Rishi Sunak has ripped up decades of cross-party consensus on climate change

The acclaimed 1990 film Awakenings tells the story of a neurologist who discovers a drug which rouses catatonic patients from decades of “sleep”. It’s a true story, based on Oliver Sacks’ 1973 memoir of the same name.

Sadly, the awakening doesn’t last. The drug wears off. The mirage fades. After a brief window of hope, the patients return to their catatonic state.

Listening to UK prime minister Rishi Sunak’s recent speech, in which he announced the rolling back of policies to achieve net zero, I had a nagging sense that I had seen this movie before.

I had been there when the UK miraculously built a cross-party consensus around climate change. As early as 1989, I’d attended a high-level seminar convened by Sir James Goldsmith (father of Tory peer Zac Goldsmith) to advise Margaret Thatcher on climate policy.

I’d applauded John Prescott’s tireless leadership in negotiating the Kyoto Protocol in 1997. I’d given evidence to the Royal Commission on Environmental Pollution, whose influential 2000 report on Energy – the Changing Climate set the UK on the path to a world-leading Climate Change Act. When it came to a vote only five MPs stood against it.

I’d had what you might call a front row seat as a political consensus on climate change emerged in the UK. But during the long and uncomfortable 25 minutes of Sunak’s speech, I felt I was witnessing a homage to catatonia.

There was so much patently wrong in the speech that it’s difficult to know where to start. Most obviously, the prime minister’s insistence that the UK can still meet its climate commitments, despite putting a brake on policy, bucks his own advisors’ assessment of the country’s progress towards net zero emissions. It also reveals a deep misunderstanding of the science.

Delay is costly

Remaining within the 1.5° or even 2°C thresholds set out in the Paris agreement to avoid catastrophic climate change requires substantial emission reductions now. The climate is indifferent to the date on our targets. Its concern is the volume of carbon in the atmosphere.

As my own analysis has shown, the UK’s fair share of the global carbon budget, taking into account the development needs of the poorest parts of the world, will be exhausted before 2030. Forget 2050. The science is clear. Delay is tantamount to capitulation.

A key economic principle follows from this: the sooner you act, the lower the final bill. The 2006 Stern Review on the economics of climate change showed why. There may be some upfront costs in reaching net zero, and it is clearly the job of government to ensure that these do not fall on the poor. But the long-term costs of refusing to pay are catastrophic.

Those costs are already being counted: fires in Europe and Canada, droughts in North America and Africa, floods in Libya. All this will keep getting worse. Homes in some parts of the US are already “essentially uninsurable” because of climate risk.

A disaster site with a half-demolished apartment building.
The aftermath of recent floods in Darnah, Libya, where thousands died. Hussein Eddeb/Shutterstock

The same lesson applies to the transition itself. Research I led has established the principles on which (to use the prime minister’s words) “a fair and proportionate” response to climate change should be based.

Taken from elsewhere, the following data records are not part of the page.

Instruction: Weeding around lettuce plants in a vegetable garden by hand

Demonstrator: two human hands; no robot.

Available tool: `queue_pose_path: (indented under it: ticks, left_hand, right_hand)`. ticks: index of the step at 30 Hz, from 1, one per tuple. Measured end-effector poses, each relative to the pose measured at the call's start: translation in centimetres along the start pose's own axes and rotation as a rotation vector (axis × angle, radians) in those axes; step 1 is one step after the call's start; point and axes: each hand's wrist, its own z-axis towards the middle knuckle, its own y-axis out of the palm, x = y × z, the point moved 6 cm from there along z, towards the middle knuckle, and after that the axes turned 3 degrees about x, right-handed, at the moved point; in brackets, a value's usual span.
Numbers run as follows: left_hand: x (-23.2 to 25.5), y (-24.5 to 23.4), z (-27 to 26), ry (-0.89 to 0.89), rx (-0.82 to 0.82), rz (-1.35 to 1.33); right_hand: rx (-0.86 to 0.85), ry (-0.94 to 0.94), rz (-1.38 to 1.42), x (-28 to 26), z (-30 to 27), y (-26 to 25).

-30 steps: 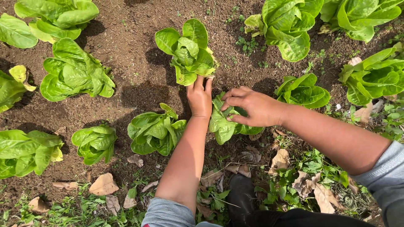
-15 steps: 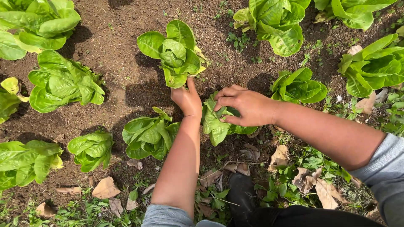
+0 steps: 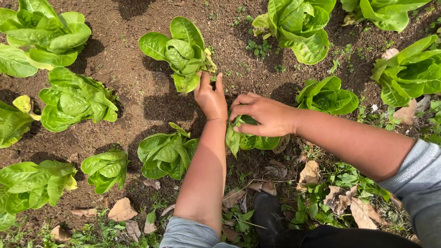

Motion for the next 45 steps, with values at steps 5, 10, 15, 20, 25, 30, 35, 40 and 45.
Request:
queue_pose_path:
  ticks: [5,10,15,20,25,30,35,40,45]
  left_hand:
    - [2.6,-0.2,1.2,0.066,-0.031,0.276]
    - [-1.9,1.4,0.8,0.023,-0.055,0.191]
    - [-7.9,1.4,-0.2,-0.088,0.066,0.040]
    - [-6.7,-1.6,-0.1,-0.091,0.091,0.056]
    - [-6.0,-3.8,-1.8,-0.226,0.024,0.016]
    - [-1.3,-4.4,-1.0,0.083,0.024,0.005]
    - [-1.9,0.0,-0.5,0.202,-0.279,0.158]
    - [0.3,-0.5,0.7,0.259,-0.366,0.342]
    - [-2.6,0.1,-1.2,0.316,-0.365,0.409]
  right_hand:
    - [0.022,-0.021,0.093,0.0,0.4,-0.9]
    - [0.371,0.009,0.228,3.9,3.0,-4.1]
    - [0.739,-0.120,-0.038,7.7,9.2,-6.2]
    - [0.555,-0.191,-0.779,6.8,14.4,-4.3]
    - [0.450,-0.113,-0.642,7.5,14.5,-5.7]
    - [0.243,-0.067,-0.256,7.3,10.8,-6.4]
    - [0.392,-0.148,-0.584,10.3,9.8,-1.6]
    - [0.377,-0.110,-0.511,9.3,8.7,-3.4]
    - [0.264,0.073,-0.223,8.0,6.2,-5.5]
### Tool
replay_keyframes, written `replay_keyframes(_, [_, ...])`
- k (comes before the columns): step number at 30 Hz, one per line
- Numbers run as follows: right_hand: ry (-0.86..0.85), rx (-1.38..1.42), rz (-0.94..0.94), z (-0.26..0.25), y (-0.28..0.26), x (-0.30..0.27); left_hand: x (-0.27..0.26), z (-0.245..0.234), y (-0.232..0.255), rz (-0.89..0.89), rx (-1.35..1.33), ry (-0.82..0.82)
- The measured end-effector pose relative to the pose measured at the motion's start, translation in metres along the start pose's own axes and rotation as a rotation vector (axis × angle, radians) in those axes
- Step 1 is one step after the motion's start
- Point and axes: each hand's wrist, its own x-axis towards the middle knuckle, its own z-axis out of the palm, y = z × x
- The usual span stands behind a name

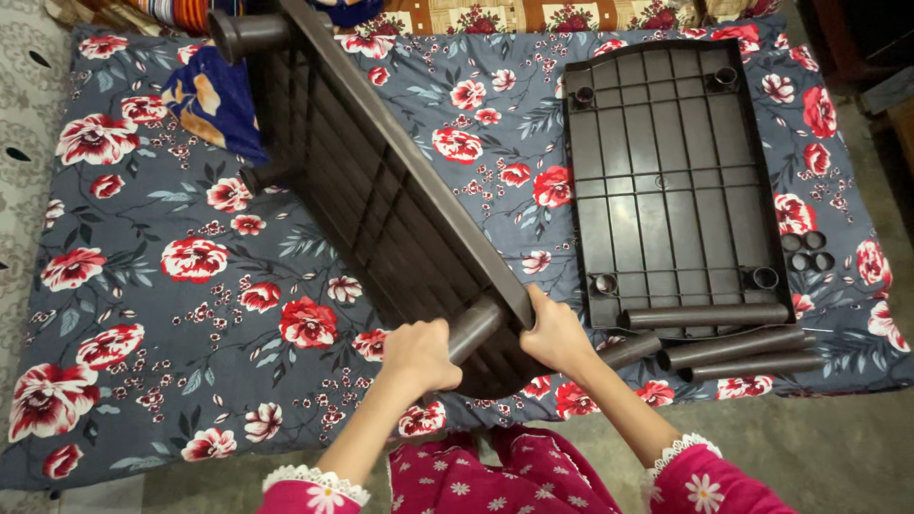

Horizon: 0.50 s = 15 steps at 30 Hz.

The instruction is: The person assembles a dark plastic table by inserting cylindrical legs into the underside of the tabletop and securing them with caps. The person handles the tabletop and legs, aligns the legs with the holes, and tightens the caps to complete the assembly.

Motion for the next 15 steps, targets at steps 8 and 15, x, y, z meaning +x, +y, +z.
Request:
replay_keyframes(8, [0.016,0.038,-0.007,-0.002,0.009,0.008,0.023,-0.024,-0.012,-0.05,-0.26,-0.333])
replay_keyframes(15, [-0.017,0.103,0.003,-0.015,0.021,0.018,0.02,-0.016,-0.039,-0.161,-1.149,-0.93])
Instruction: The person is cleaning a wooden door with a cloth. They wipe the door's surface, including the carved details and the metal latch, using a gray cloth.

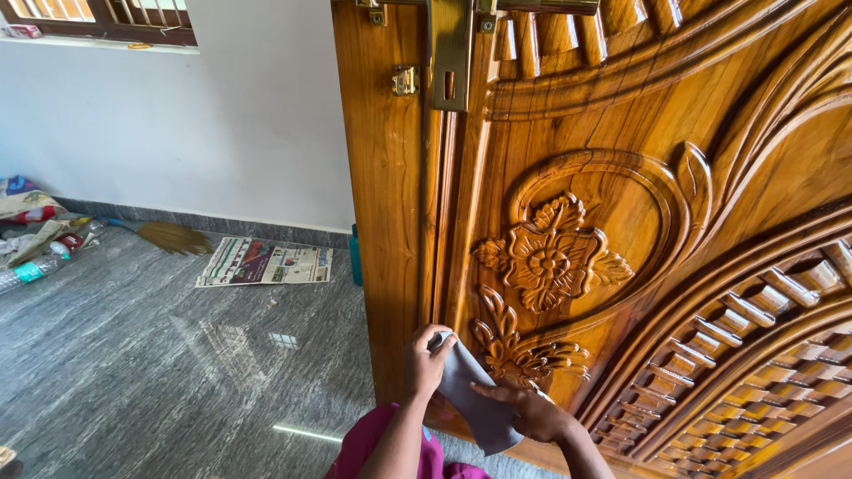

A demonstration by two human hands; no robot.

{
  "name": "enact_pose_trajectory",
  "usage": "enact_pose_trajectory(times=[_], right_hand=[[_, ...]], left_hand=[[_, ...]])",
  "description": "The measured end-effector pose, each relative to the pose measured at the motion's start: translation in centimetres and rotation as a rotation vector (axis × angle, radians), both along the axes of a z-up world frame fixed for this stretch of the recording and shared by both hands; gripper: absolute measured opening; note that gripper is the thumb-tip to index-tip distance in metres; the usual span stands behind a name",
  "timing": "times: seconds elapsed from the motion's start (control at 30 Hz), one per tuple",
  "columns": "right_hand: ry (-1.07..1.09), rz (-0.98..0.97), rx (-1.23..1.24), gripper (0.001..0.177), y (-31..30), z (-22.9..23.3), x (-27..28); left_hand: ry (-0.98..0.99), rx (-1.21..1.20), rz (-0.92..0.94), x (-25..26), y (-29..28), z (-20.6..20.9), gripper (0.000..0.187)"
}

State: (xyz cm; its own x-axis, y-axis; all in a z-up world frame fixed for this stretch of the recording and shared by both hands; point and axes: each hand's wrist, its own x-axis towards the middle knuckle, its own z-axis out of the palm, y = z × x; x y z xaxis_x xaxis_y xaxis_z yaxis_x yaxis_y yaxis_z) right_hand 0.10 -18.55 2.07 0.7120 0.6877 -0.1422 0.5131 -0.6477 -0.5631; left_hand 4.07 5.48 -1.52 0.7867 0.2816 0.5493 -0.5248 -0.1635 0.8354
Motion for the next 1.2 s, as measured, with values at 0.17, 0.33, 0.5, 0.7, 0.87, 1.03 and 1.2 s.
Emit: enact_pose_trajectory(times=[0.17,0.33,0.5,0.7,0.87,1.03,1.2], right_hand=[[0.132,-0.207,0.232,0.098,-0.8,-1.1,1.8],[0.535,-0.47,0.792,0.092,-2.1,-1.8,3.0],[0.706,-0.645,1.063,0.063,-1.7,-3.1,3.9],[0.608,-0.589,1.105,0.065,-1.9,-3.9,4.6],[0.589,-0.638,1.068,0.063,-2.2,-2.6,3.9],[0.674,-0.919,1.632,0.039,-3.1,1.0,2.5],[0.697,-1.009,2.018,0.022,-2.1,6.4,-1.0]], left_hand=[[-0.014,0.087,0.057,-0.6,0.3,0.8,0.015],[-0.034,0.216,-0.115,-2.4,-1.9,0.5,0.013],[-0.008,0.341,-0.39,-5.3,-5.1,0.7,0.019],[-0.048,0.397,-0.512,-6.8,-6.4,0.9,0.026],[0.02,0.255,-0.554,-5.6,-7.0,-1.2,0.015],[0.058,0.033,-0.473,-2.6,-5.5,-2.3,0.012],[0.172,-0.331,-0.422,0.9,-1.4,-2.0,0.012]])
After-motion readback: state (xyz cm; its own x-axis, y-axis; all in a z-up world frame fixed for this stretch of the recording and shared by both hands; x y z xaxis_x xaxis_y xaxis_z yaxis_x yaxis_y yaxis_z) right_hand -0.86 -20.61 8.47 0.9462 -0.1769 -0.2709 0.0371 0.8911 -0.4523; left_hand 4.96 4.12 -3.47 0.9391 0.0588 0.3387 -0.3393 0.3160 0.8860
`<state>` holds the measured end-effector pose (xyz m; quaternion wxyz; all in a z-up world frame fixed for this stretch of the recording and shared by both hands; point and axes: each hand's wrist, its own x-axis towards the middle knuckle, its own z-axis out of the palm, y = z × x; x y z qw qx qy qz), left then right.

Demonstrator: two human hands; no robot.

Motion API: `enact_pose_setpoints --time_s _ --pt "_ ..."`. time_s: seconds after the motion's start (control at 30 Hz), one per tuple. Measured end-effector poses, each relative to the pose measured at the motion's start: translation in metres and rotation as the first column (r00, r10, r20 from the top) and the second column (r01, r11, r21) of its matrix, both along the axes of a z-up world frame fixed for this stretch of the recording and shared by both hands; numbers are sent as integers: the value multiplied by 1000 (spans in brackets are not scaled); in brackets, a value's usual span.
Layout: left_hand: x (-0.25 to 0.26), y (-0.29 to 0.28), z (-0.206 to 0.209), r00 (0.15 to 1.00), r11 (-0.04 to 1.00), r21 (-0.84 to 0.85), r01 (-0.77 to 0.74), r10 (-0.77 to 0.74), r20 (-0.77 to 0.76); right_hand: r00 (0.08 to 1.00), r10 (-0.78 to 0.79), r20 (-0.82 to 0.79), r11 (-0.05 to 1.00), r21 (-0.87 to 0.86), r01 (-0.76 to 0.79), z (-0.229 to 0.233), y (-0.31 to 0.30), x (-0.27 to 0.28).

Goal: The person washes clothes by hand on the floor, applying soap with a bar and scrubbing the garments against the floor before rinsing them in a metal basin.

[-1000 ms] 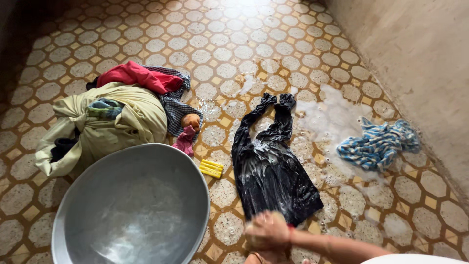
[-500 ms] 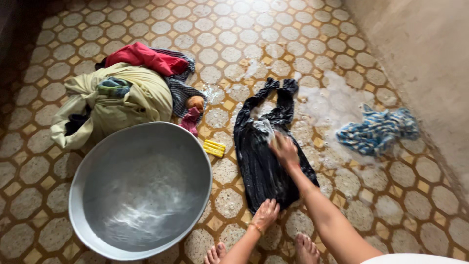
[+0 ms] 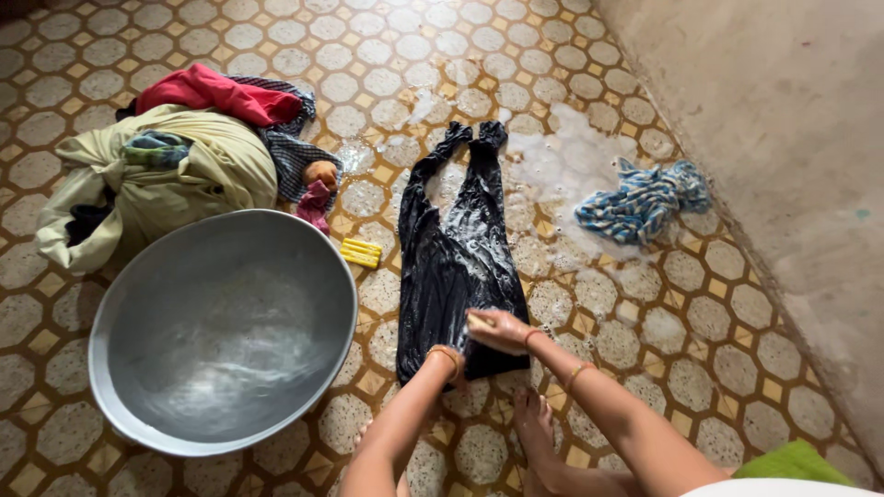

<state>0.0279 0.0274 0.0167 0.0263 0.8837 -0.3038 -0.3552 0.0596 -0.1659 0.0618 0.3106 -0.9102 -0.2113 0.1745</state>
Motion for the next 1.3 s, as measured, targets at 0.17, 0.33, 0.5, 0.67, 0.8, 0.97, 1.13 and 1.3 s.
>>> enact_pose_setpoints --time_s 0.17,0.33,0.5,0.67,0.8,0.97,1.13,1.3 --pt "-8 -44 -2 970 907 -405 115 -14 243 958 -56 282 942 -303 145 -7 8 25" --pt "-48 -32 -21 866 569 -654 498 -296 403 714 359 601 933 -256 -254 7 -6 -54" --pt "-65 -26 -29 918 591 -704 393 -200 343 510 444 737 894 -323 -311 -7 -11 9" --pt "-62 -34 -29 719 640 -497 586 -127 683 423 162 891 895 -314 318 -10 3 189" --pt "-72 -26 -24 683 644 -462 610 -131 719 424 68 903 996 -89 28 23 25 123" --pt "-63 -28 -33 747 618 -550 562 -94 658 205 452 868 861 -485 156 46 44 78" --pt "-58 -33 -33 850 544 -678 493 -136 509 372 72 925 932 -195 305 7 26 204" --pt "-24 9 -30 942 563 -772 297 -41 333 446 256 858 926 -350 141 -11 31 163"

Early signals on the direction of regulation; financial and technical support for business and households to make the transition; transparent guidance for those who stand to benefit; and appropriate compensation for those who stand to lose: these are the foundations for clear and consistent policy.

As the chair of Ford UK put it on the same day Sunak tore up Boris Johnson’s 2030 target for the phase-out of diesel and petrol cars: “Our business needs three things from the UK government: ambition, commitment and consistency. A relaxation of 2030 would undermine all three.”

Sunak wasn’t listening. A target set by a predecessor, even from his own party, carries no truck with this prime minister.

He also ditched a ban on new domestic oil boilers in off-grid locations (which could have reduced costs and improved air quality for rural households) and minimum energy efficiency standards for privately rented homes (which could have saved poorer families thousands in energy bills).

Just to emphasise the point, he scrapped a host of made-up policies such as taxes on meat and regulations on carsharing which had never actually existed.

It’s no surprise to find an embattled political party trying to draw clear blue water between itself and the opposition. Buoyed by Labour’s narrow defeat in the Uxbridge and South Ruislip byelection (widely attributed to a backlash against London’s Ulez policy) Tory strategy is now turning net zero into election fodder.

Sunak was swift to deny this charge when it was posed to him by a sympathetic Sun journalist in what seemed like a carefully rehearsed question. Casually couched within a cricket joke, Rishi-the-cricket-fan was able to laugh it off. “No, this is not actually about politics,” he said. “It’s about doing what’s right for the country in the long term.”

It was a stunning revelation. From Aristotle to Hannah Arendt, genuine politics was always about doing what’s right for the long term. Only today is it reduced to shallow electioneering. Not content with betraying the interests of the future, Sunak’s speech has helped turn climate change into a sordid culture war.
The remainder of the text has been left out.